According to recent data from a United Nations agency, Foreign Direct Investment (FDI) inflows into Nigeria turned negative last year for the first time in at least 33 years. This represents a significant challenge for President Bola Tinubu, who recently assumed leadership of Africa’s largest economy. Tinubu’s actions, such as removing petrol subsidies and initiating foreign exchange reforms, have generated interest among foreign investors.
In his efforts to attract investments to the country, Tinubu has hosted several major companies, including Airtel, ExxonMobil, Shell Petroleum Development Company, and Bank of America. However, the 2023 World Investment Report by the United Nations Conferences on Trade and Development (UNCTAD) reveals that Nigeria’s FDI flows in 2022 amounted to -$187 million, compared to $3.31 billion in 2021.
Among African countries, Egypt received the highest FDI inflow at $11.5 billion, followed by South Africa ($9.05 billion), Ethiopia ($3.67 billion), Senegal ($2.59 billion), and Morocco ($2.14 billion).
UNCTAD stated that Nigeria experienced negative inflows due to equity divestments, resulting in a FDI value of -$187 million. However, the report also noted a 24 percent increase in the value of announced greenfield projects.
Astrit Sulstarova, Chief of the Data and Trends section at UNCTAD, explained that negative FDI inflow figures could indicate asset divestments or the discharge of liabilities. This could involve the direct investor selling part or all of their equity in the enterprise to a third party or the enterprise repurchasing its shares from the direct investor, thereby reducing or eliminating associated liabilities.
Abiodun Keripe, Managing Director at Afrinvest Consulting Limited, attributed the weak FDI flows into Nigeria to unorthodox and uncertain monetary policies, the existence of multiple exchange rate systems, a weak fiscal policy framework, security concerns, and difficulties in repatriating capital.
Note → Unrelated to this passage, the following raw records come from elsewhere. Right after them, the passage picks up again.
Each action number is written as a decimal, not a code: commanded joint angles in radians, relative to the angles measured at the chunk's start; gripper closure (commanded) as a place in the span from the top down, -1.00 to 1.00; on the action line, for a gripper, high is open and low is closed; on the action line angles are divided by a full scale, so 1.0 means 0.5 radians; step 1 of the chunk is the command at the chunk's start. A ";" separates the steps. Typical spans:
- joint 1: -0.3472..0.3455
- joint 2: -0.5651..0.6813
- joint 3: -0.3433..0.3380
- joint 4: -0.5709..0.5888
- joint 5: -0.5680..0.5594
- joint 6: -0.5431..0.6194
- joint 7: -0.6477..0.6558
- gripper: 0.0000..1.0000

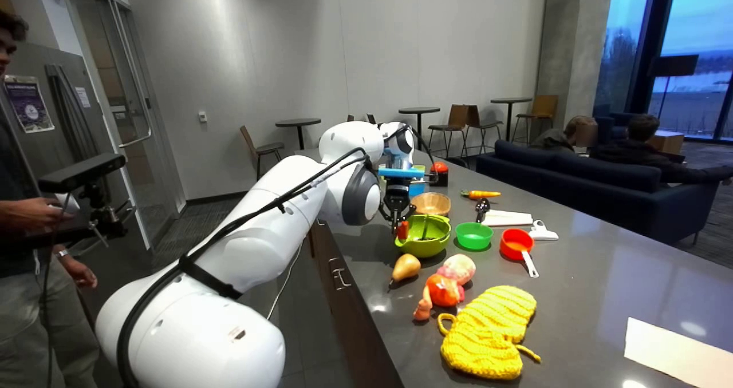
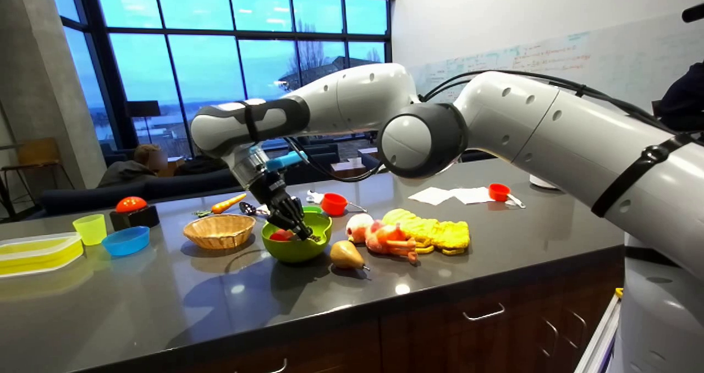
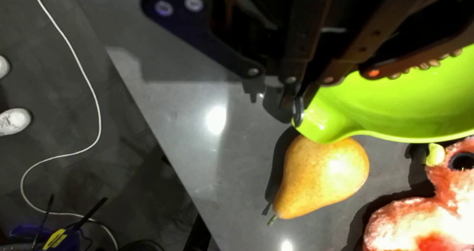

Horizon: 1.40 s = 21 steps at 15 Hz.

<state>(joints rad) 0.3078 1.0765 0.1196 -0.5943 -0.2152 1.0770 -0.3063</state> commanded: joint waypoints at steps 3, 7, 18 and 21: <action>0.084 0.038 -0.073 0.059 -0.201 0.189 -0.014 -0.98; 0.109 0.038 -0.087 0.045 -0.331 0.247 -0.075 -0.98; 0.071 -0.029 -0.146 0.208 -0.458 0.264 -0.071 -0.98; 0.119 0.073 -0.319 0.410 -0.451 0.255 -0.141 -0.98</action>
<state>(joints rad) 0.3476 1.0748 0.0266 -0.4733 -0.4287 1.2015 -0.3412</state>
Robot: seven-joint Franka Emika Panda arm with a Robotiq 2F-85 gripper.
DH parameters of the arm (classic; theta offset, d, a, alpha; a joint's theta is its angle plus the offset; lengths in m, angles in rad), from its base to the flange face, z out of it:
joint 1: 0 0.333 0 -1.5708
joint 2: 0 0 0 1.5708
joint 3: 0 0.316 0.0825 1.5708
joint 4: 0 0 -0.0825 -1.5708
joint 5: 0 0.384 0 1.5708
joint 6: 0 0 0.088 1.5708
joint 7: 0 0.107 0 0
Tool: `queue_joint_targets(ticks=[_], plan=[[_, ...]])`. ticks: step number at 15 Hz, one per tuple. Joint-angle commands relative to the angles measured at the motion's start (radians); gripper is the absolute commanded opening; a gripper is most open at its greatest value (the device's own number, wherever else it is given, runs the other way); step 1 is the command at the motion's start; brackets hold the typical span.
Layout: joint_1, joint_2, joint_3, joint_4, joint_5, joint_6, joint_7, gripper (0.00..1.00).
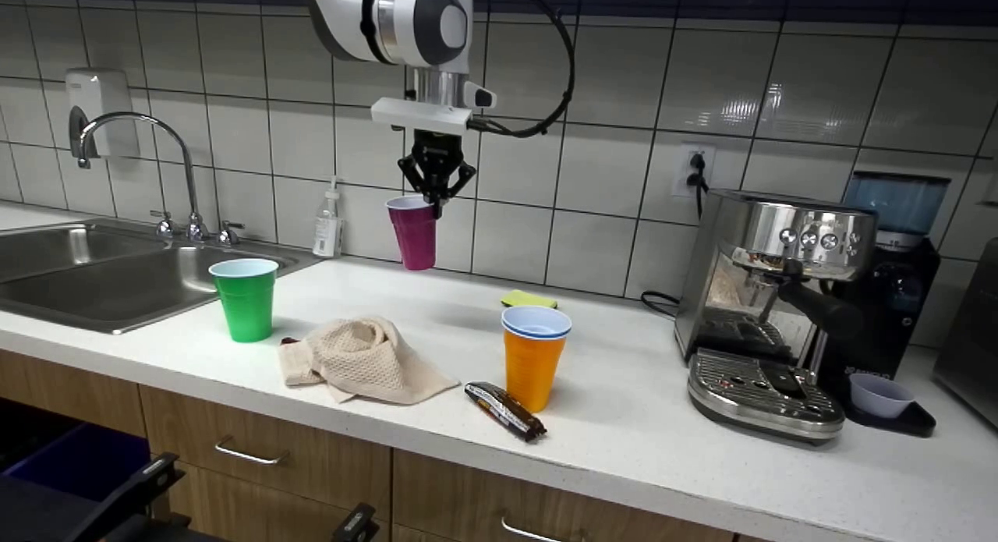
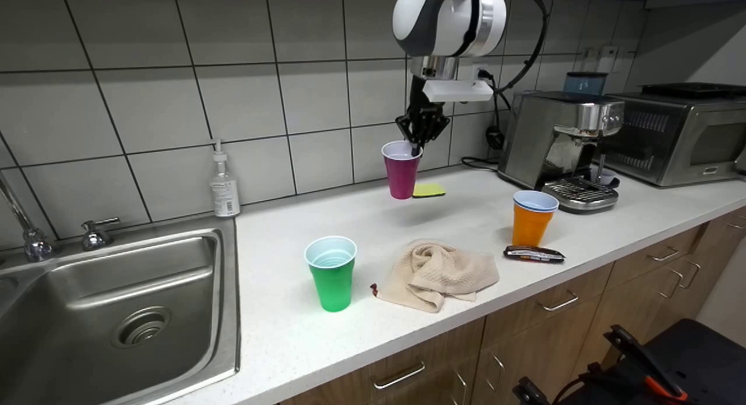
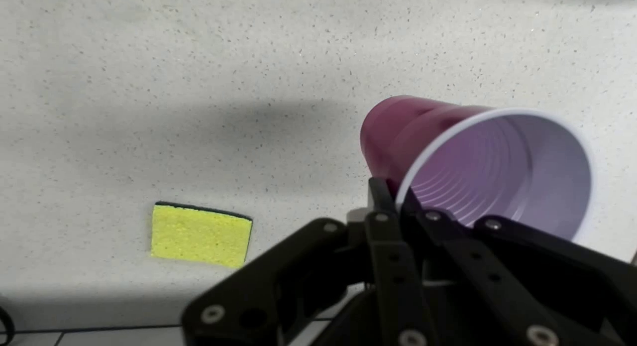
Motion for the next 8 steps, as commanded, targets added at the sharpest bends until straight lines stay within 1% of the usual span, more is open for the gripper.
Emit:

He also mentioned that the uncertainties surrounding the 2023 domestic elections and global monetary tightening exacerbated the situation in 2022.
Keripe emphasized that the ultimate consequence of weak capital mobilization capacity is a negative impact on growth and the potential derailment of the economy. Israel Odubola, a Lagos-based research economist, explained that divestment generally indicates pessimism about a country’s investment and business environment. In the case of Nigeria, he believes the divestments occurred in the oil and gas sector, reflecting investor pessimism about its prospects.